TASK DESCRIPTION
Copy exactly the lines from the first line of the records below through the line containing "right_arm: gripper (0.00", including both, and nothing else.

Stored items
Start of Block

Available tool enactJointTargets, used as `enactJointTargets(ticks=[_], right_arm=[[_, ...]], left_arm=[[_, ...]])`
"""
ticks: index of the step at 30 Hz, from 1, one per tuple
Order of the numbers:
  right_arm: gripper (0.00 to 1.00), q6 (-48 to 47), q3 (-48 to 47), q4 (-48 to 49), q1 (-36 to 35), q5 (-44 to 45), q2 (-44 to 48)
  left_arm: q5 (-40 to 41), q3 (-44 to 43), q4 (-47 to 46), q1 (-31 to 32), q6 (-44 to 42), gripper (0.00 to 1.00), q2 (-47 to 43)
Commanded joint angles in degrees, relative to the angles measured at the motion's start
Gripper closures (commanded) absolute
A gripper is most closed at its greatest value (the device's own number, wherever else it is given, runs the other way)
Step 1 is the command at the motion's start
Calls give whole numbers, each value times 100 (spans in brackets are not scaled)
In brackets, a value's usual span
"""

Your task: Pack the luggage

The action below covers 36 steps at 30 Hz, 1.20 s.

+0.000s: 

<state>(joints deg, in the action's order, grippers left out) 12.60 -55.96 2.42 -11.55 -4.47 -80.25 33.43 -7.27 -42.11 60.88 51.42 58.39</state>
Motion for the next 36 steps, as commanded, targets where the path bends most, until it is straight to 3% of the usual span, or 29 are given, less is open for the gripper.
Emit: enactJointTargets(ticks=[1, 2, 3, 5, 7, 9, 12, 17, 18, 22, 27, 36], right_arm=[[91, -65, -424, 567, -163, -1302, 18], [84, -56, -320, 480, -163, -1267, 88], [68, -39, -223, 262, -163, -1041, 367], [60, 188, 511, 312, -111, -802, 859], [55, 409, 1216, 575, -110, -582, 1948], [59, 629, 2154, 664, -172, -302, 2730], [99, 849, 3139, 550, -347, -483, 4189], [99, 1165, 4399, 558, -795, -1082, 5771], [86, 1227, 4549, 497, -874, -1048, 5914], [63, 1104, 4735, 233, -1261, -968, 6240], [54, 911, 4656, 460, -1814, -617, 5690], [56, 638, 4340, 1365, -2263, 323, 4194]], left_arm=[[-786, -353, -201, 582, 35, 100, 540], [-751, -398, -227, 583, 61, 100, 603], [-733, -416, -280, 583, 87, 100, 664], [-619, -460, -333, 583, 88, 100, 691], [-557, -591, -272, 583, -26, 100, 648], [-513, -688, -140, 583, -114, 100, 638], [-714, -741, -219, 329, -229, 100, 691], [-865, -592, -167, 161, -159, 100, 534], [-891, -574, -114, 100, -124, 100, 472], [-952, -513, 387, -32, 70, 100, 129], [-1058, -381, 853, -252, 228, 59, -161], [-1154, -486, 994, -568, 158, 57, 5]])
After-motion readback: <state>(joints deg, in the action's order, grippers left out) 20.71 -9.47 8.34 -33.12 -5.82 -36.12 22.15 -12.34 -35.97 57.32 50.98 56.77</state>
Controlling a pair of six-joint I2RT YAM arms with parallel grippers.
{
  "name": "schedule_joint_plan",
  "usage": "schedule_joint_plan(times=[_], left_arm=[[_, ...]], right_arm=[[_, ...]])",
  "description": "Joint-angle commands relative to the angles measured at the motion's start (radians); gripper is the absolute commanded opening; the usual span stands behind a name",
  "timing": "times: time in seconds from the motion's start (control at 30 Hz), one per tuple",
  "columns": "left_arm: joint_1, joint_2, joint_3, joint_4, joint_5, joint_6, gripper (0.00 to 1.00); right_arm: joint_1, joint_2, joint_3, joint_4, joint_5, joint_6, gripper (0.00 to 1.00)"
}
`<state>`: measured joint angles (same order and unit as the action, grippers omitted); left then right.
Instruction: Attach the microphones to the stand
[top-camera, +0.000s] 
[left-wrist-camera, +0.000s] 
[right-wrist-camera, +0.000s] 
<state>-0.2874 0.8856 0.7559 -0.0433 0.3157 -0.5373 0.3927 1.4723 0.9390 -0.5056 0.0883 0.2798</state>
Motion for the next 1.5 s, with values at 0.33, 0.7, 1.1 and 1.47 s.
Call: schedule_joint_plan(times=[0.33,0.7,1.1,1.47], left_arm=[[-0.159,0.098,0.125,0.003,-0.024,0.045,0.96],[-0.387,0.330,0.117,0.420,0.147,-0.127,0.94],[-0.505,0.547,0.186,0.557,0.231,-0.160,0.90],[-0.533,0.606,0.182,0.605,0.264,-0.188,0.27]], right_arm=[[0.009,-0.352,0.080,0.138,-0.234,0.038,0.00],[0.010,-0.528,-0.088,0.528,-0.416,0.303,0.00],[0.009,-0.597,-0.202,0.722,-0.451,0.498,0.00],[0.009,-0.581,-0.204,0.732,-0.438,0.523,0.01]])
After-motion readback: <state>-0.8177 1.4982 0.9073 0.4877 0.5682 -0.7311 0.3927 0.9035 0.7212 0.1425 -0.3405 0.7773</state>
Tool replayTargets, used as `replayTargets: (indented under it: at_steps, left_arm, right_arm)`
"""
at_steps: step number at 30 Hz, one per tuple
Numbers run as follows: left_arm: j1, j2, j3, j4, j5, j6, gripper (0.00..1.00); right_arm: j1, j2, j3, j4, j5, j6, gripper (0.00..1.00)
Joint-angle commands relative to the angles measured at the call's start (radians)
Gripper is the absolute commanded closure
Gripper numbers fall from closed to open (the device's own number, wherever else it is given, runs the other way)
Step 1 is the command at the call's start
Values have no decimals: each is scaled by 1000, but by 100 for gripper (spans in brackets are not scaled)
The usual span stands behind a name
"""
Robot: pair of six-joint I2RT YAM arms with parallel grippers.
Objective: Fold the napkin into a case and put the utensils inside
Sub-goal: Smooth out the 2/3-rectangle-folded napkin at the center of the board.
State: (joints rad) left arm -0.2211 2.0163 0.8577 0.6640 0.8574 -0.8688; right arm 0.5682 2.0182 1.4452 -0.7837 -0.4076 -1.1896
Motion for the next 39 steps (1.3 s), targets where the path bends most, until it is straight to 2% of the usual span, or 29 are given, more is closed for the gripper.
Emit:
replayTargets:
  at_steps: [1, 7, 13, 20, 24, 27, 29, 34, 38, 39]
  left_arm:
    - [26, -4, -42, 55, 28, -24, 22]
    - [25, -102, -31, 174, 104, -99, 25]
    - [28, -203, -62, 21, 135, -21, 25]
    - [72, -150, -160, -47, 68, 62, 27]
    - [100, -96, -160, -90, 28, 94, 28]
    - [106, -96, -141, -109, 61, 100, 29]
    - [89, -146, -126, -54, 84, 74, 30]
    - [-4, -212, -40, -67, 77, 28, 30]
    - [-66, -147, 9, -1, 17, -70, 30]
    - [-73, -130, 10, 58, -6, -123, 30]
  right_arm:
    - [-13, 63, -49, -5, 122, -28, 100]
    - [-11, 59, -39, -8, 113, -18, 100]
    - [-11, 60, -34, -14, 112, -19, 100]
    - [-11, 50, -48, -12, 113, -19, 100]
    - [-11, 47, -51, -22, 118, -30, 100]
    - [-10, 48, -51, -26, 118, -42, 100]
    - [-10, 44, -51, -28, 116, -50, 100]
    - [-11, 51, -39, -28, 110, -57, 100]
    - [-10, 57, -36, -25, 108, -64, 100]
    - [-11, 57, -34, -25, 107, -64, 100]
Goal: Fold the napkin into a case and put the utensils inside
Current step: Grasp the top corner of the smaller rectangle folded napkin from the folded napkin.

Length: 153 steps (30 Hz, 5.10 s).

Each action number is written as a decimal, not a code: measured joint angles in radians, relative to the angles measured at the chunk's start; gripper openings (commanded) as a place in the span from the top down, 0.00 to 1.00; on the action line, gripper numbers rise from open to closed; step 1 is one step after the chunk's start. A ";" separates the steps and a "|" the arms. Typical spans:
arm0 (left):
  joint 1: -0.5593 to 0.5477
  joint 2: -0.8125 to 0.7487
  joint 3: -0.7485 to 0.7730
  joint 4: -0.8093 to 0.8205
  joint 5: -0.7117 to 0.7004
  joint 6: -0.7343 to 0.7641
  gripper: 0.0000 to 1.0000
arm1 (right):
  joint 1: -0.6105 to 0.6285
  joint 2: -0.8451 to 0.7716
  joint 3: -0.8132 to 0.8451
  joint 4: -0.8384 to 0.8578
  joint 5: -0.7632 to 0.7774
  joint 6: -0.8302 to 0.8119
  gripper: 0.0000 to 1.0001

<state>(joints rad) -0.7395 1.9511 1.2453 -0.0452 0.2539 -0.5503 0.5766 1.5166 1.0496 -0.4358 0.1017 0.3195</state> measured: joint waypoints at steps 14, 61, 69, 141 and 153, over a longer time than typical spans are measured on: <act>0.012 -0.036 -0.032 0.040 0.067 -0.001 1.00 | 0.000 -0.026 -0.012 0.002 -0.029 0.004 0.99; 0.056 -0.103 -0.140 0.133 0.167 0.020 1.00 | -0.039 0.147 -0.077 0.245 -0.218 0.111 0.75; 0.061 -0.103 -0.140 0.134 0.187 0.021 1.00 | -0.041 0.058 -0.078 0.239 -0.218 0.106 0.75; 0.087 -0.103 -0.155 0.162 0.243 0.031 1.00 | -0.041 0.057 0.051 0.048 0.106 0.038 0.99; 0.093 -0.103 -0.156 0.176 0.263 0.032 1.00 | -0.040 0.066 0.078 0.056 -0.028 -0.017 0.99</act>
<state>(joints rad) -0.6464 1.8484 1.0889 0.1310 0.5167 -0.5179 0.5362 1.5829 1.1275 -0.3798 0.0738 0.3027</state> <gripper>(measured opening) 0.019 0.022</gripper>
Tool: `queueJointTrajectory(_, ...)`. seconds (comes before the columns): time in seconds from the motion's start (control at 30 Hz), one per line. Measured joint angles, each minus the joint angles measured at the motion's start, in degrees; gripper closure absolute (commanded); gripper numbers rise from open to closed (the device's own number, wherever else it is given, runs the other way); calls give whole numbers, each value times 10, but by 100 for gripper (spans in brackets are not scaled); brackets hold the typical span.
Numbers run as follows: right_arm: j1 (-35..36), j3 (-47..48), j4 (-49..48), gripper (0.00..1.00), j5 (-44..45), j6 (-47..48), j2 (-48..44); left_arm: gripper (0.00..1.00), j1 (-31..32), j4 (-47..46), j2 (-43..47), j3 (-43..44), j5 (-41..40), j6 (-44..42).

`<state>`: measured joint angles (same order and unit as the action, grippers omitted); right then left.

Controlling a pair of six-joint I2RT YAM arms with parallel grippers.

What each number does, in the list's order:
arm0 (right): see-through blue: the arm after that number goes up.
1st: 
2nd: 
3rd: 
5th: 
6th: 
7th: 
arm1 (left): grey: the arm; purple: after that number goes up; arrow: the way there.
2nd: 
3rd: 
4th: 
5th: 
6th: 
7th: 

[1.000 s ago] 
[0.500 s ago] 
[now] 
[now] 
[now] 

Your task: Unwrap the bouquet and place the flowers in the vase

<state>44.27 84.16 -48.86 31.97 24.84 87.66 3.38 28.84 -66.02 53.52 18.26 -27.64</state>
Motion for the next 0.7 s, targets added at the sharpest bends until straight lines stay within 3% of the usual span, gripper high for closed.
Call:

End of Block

REPLY
Available tool enactJointTargets, used as `enactJointTargets(ticks=[_], right_arm=[[_, ...]], left_arm=[[_, ...]])`
"""
ticks: index of the step at 30 Hz, from 1, one per tuple
Order of the numbers:
  right_arm: gripper (0.00 to 1.00), q6 (-48 to 47), q3 (-48 to 47), q4 (-48 to 49), q1 (-36 to 35), q5 (-44 to 45), q2 (-44 to 48)

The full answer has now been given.